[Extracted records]
☆ ☆ ☆ ☆
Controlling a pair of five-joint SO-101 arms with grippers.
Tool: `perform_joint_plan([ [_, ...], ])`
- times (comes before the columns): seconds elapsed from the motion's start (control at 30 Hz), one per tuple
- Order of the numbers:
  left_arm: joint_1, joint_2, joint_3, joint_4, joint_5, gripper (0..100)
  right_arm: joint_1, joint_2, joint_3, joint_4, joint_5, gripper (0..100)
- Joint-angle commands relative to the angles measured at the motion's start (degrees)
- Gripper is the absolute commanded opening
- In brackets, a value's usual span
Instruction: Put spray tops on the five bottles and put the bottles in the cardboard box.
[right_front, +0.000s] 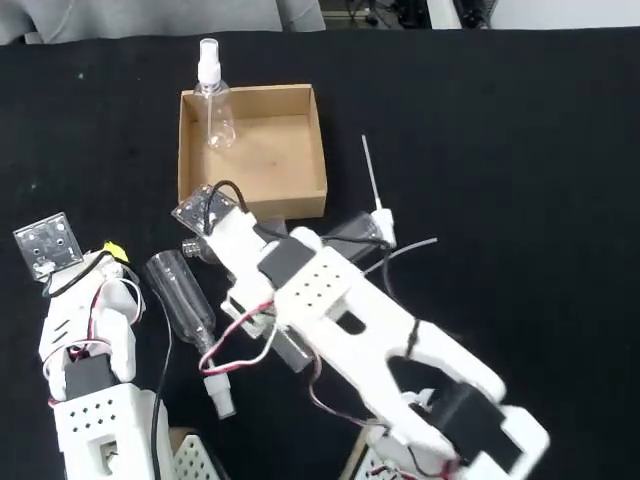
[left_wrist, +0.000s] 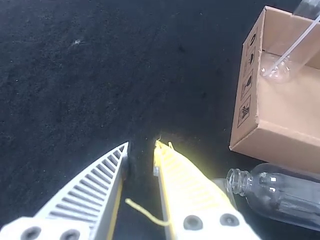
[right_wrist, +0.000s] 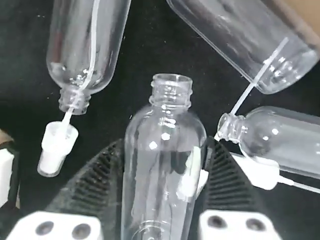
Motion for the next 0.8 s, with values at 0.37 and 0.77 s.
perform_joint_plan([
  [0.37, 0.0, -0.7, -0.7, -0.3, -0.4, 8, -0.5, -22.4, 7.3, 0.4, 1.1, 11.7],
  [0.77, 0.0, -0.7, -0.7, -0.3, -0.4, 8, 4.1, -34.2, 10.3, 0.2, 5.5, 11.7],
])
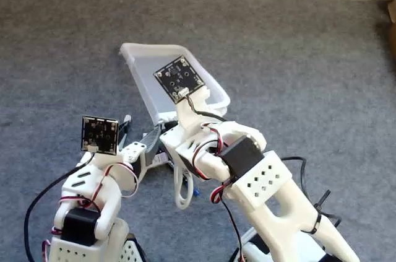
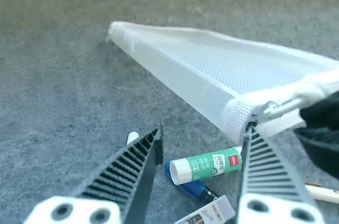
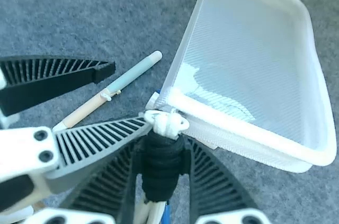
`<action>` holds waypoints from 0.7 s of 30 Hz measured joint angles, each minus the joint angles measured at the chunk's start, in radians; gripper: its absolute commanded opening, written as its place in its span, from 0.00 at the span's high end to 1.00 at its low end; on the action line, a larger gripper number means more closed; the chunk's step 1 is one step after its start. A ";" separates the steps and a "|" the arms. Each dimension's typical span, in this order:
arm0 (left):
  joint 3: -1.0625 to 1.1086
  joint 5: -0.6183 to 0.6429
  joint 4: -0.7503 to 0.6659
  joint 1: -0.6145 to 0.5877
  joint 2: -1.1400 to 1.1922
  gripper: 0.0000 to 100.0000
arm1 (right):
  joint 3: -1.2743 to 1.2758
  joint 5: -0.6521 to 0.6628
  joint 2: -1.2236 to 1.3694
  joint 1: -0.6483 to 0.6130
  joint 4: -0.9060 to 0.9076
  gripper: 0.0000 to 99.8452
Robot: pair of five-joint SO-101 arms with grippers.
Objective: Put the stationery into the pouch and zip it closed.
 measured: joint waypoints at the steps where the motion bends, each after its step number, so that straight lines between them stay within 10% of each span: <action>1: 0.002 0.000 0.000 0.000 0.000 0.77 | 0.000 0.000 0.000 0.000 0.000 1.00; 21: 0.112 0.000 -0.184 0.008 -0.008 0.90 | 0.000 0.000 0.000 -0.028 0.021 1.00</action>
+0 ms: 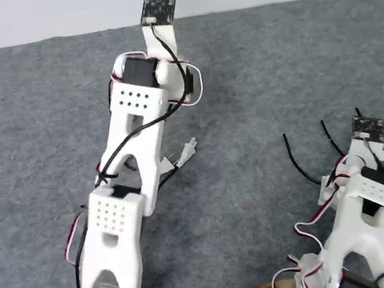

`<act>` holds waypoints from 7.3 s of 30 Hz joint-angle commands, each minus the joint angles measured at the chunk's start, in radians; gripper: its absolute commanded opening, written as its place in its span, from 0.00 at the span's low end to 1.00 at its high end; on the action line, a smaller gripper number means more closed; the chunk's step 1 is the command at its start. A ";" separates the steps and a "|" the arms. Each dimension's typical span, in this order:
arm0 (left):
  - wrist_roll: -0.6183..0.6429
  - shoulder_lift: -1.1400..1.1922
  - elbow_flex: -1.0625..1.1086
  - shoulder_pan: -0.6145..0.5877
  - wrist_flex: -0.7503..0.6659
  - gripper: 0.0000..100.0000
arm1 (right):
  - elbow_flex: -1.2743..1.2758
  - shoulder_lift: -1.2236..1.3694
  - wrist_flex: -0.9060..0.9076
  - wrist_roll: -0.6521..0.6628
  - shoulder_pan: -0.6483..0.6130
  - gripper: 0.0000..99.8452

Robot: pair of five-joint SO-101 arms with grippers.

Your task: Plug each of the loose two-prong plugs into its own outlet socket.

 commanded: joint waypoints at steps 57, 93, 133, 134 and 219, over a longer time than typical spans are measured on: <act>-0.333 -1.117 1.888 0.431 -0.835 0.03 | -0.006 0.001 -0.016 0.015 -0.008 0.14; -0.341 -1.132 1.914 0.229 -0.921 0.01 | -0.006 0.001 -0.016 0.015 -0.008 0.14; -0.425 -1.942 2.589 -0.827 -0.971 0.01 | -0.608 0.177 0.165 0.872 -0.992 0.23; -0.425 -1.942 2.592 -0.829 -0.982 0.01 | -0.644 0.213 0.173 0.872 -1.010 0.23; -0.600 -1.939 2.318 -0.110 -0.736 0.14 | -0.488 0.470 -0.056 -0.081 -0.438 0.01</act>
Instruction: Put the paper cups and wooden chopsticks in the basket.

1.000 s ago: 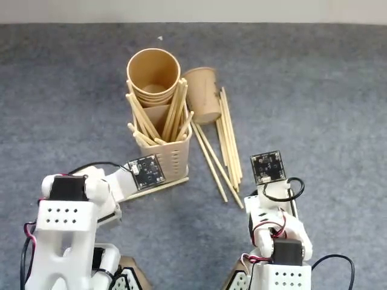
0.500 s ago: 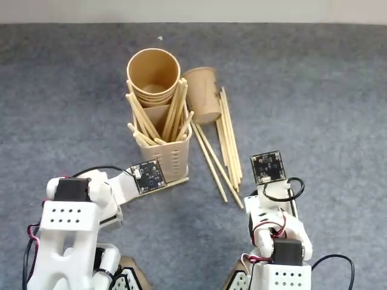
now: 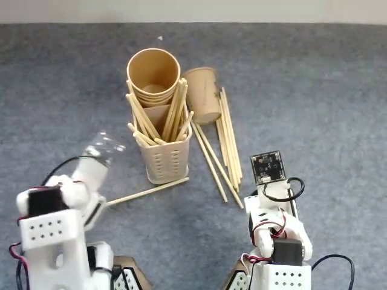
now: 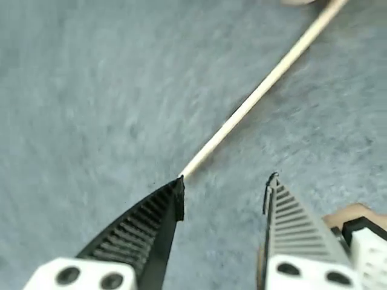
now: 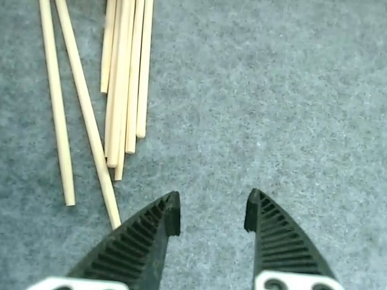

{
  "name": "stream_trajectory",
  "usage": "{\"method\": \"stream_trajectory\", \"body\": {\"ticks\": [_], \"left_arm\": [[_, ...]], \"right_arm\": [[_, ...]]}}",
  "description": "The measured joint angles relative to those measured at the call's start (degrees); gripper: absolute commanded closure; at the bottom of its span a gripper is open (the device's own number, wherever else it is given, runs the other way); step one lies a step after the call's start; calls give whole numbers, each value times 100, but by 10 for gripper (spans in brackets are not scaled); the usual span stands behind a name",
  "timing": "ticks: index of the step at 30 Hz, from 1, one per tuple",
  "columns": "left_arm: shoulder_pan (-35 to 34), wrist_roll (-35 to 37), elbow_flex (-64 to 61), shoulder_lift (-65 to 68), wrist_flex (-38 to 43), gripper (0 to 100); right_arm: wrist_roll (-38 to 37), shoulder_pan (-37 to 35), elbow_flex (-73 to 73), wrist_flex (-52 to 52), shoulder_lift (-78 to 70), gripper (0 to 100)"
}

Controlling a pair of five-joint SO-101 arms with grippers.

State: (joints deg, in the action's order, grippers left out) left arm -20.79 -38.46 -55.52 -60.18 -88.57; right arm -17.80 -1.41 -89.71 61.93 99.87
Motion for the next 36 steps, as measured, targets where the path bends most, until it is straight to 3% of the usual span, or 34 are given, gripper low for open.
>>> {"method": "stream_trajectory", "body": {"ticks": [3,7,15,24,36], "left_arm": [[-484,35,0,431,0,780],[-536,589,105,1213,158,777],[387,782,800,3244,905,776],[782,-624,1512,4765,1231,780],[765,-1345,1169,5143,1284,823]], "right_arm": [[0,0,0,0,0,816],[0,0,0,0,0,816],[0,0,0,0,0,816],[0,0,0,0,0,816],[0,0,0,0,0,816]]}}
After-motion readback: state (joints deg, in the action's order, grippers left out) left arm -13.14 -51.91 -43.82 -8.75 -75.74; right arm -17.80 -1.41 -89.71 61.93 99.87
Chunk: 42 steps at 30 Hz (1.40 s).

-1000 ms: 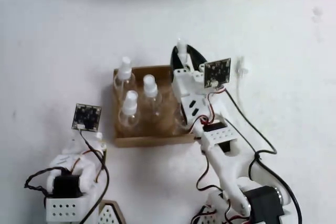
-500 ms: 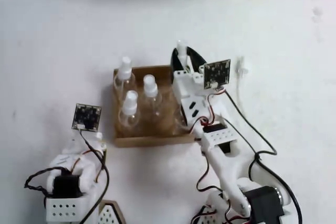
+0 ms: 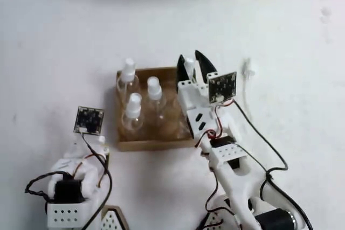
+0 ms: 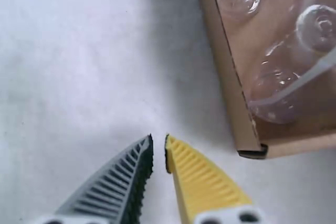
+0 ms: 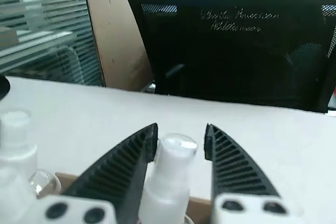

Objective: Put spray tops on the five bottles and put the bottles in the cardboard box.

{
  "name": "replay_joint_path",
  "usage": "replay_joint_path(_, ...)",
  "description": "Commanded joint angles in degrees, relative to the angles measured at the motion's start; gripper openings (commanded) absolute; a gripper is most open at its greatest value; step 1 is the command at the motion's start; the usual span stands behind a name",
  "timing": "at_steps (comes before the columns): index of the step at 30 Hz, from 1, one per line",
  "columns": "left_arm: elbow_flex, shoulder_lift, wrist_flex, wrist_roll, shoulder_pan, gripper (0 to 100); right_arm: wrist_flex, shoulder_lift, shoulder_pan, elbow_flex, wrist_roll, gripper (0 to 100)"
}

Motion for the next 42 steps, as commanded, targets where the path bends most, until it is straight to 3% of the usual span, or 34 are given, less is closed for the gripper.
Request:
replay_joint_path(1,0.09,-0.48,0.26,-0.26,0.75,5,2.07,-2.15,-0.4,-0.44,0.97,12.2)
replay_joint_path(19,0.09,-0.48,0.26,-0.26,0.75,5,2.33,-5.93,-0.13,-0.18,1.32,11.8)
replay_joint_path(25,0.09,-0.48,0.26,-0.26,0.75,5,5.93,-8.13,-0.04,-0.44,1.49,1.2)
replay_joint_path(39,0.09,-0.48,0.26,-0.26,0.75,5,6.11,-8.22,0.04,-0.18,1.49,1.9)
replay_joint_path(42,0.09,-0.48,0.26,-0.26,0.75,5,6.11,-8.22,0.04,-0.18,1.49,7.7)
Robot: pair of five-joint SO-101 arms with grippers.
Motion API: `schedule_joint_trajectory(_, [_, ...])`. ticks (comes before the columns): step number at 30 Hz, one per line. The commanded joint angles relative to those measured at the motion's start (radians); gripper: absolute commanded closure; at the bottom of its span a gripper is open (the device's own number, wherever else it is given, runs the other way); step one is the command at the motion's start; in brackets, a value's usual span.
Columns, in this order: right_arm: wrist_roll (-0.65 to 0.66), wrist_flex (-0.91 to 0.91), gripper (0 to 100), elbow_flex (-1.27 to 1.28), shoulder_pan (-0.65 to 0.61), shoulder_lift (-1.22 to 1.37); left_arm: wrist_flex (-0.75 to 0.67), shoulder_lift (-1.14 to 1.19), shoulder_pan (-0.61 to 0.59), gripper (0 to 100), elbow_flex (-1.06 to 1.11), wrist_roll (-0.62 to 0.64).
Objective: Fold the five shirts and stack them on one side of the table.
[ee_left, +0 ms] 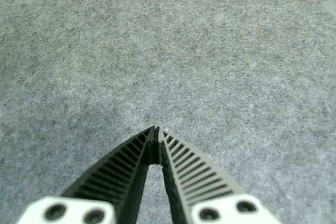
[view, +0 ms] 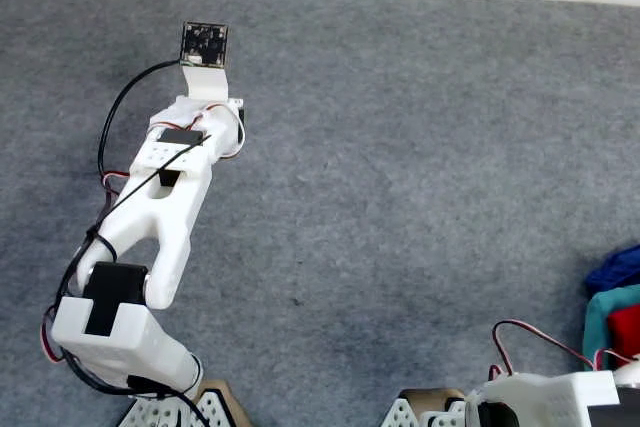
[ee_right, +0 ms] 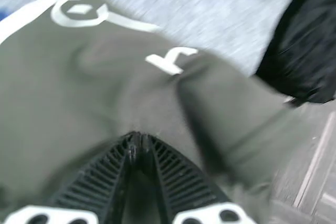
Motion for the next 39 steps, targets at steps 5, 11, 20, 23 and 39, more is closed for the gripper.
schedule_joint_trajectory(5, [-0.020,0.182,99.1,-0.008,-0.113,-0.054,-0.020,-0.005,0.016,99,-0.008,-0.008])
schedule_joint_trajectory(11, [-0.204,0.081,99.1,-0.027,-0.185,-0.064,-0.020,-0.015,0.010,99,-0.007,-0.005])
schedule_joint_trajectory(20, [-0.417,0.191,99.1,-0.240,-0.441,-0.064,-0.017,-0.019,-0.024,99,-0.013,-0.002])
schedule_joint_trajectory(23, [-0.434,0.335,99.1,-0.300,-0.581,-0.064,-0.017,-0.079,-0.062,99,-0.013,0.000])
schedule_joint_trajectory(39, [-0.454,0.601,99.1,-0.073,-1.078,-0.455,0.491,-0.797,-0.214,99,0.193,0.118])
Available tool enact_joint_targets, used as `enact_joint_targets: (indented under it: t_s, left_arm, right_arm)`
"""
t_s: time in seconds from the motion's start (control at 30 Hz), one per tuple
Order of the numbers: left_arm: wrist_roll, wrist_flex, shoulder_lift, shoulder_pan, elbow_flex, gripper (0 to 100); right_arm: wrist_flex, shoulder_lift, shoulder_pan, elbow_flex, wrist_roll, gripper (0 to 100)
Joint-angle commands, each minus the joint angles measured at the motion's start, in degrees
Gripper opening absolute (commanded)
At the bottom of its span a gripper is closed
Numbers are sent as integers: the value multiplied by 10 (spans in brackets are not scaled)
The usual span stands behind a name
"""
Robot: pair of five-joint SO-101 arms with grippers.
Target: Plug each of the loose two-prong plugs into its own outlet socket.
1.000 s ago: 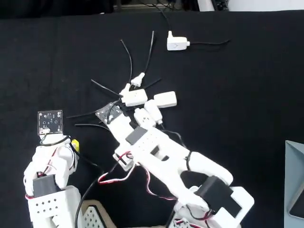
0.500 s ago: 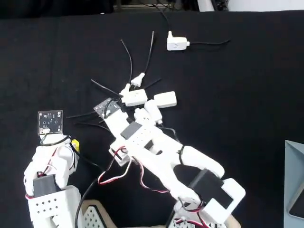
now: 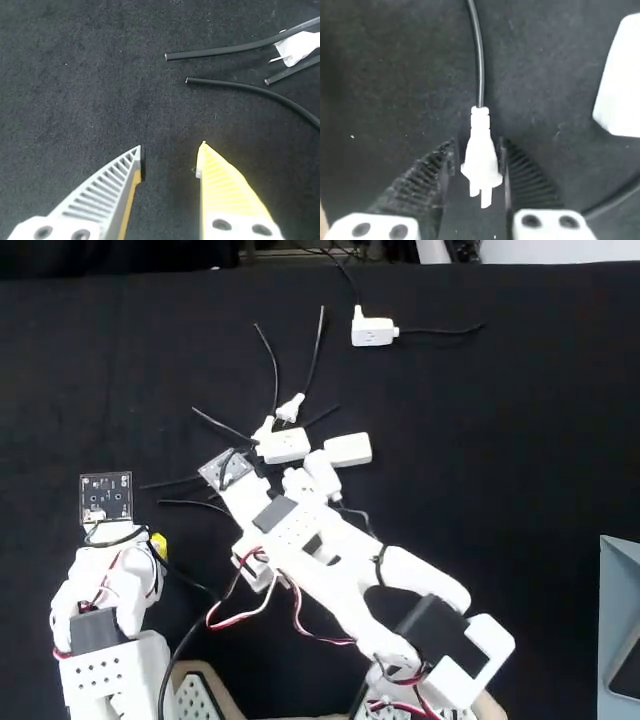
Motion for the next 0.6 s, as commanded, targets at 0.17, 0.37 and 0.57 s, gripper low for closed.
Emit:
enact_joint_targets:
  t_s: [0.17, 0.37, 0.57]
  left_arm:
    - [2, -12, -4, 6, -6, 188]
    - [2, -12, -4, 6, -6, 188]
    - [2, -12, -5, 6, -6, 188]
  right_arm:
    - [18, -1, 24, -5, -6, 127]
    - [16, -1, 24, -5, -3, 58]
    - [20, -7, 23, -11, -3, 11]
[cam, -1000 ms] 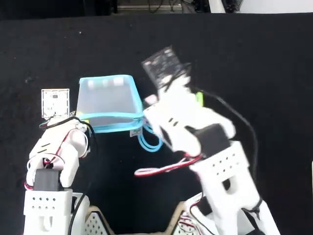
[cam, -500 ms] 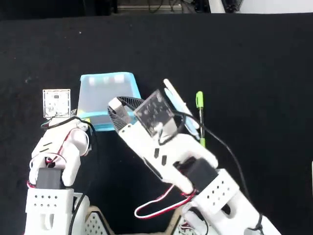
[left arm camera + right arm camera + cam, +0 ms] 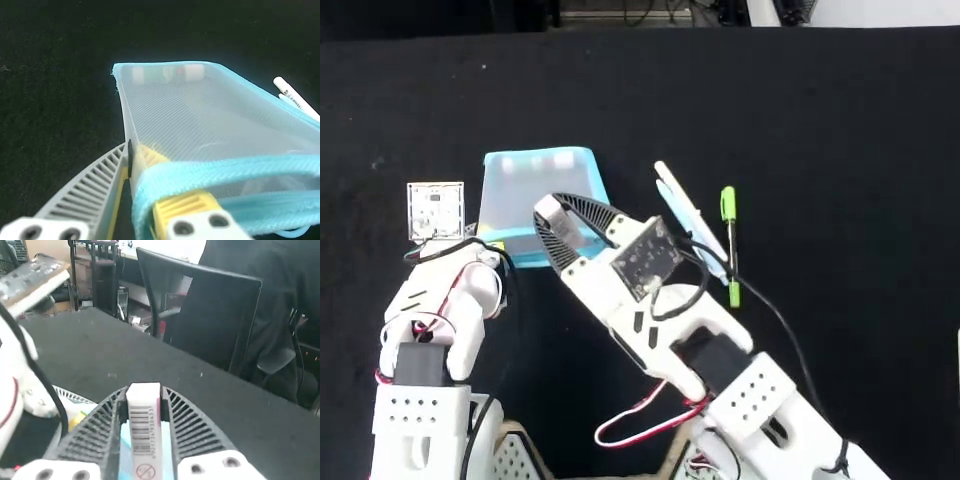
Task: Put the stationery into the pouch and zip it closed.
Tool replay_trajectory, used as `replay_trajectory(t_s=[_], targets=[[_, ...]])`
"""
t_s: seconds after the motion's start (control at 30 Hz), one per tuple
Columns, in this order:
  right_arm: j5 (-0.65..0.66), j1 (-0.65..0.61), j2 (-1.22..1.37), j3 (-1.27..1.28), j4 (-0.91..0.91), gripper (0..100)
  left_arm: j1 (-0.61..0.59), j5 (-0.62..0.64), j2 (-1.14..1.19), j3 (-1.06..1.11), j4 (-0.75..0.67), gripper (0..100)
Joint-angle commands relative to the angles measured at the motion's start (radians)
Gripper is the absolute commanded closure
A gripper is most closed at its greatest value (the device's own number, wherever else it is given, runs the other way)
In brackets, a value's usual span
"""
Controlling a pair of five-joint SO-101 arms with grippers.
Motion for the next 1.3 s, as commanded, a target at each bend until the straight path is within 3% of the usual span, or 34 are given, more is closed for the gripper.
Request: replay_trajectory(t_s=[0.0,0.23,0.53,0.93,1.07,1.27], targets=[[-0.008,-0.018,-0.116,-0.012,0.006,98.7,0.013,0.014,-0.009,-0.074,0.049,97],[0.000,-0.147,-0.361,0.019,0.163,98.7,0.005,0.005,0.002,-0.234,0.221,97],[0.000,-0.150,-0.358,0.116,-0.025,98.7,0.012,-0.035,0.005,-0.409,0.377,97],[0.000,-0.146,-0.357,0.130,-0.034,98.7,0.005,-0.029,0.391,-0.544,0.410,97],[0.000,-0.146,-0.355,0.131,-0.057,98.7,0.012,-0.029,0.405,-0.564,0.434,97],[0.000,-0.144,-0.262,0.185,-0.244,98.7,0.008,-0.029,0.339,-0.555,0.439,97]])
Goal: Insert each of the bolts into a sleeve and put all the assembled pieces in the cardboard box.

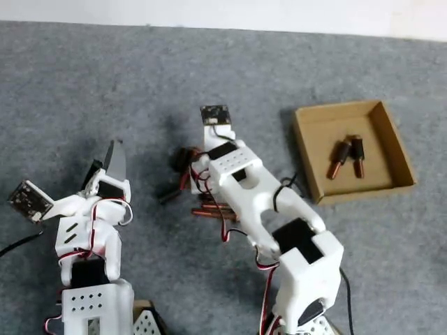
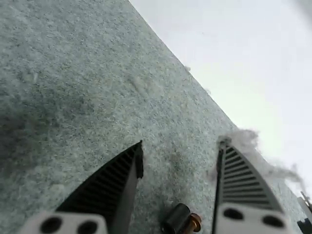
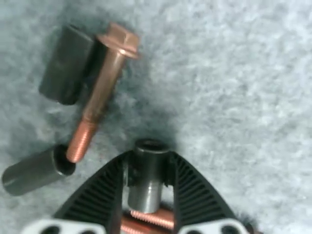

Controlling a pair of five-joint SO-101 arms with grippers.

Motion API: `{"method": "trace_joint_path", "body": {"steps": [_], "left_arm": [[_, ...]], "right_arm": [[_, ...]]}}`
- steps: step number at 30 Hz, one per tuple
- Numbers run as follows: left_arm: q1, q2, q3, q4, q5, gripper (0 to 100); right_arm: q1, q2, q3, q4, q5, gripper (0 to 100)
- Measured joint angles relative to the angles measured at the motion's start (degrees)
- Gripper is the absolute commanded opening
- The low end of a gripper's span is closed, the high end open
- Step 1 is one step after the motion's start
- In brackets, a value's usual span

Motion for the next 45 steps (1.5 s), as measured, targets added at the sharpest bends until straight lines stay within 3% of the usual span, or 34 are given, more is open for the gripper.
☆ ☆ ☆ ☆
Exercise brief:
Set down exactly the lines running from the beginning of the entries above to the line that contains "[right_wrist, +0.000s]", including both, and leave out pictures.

Solution to this task:
Controlling a pair of five-joint SO-101 arms with grippers.
Tool: `perform_joint_plan([ [_, ...], ])`
- times (comes before the columns): seconds elapsed from the motion's start (control at 30 Hz), one per tuple
- Order of the numbers:
  left_arm: joint_1, joint_2, joint_3, joint_4, joint_5, gripper (0..100)
  right_arm: joint_1, joint_2, joint_3, joint_4, joint_5, gripper (0..100)
- Joint-angle commands relative to the angles measured at the motion's start (degrees)
- Gripper is the absolute commanded opening
- In brackets, a value's usual span
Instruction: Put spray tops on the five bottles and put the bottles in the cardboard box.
[right_front, +0.000s] 
[left_wrist, +0.000s] 
[right_wrist, +0.000s] 

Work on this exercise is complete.